# THE PROBLEM
How many lines in the entries below include the string "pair"? Answer with the number only.

# SUPPLIED RECORDS
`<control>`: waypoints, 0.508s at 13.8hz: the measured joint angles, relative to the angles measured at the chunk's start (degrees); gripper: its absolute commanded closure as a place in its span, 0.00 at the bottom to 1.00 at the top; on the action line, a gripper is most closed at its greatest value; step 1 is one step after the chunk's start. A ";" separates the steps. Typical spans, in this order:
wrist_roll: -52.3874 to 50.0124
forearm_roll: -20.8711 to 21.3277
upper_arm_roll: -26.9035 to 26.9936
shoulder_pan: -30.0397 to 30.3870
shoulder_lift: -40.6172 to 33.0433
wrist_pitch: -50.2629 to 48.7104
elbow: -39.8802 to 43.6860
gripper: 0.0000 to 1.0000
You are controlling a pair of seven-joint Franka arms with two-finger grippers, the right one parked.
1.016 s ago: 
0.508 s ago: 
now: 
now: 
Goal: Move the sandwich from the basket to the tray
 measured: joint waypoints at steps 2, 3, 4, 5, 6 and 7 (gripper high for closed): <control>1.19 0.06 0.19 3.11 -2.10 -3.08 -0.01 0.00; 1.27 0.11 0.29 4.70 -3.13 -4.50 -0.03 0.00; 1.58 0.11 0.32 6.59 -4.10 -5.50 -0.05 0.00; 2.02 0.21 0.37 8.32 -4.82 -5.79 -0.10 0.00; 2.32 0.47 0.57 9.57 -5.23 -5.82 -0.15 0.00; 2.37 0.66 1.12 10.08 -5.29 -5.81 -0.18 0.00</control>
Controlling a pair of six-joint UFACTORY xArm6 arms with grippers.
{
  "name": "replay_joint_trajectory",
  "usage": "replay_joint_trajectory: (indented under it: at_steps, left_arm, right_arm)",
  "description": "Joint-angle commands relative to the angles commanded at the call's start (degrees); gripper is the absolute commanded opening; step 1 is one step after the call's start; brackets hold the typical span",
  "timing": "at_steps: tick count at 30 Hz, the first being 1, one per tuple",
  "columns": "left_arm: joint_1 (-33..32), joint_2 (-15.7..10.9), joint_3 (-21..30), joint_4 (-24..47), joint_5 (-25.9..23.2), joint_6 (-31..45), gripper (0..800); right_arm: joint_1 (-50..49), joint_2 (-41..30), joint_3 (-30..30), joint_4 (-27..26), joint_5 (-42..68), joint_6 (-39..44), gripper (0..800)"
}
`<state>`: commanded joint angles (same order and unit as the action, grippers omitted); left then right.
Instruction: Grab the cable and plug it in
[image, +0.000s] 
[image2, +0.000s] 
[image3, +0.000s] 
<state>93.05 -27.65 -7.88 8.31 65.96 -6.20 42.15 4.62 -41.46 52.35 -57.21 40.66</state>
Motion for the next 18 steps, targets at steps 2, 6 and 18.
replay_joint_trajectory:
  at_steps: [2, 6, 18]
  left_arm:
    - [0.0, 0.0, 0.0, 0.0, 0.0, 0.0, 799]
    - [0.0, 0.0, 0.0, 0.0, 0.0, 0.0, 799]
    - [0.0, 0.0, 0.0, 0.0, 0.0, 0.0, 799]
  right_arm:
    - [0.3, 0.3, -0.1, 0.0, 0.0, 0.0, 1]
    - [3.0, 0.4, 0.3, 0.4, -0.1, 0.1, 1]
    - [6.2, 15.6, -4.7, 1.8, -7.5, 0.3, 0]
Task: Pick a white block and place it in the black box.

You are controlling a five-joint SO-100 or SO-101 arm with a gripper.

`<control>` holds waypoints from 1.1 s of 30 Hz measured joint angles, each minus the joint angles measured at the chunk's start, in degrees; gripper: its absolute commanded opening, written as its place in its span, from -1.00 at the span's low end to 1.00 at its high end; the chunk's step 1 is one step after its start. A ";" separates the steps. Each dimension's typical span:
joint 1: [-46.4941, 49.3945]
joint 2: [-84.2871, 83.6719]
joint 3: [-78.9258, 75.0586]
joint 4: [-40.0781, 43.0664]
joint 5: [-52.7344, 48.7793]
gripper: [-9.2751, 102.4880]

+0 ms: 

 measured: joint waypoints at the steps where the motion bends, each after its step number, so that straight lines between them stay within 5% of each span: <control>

# SOLUTION BELOW
2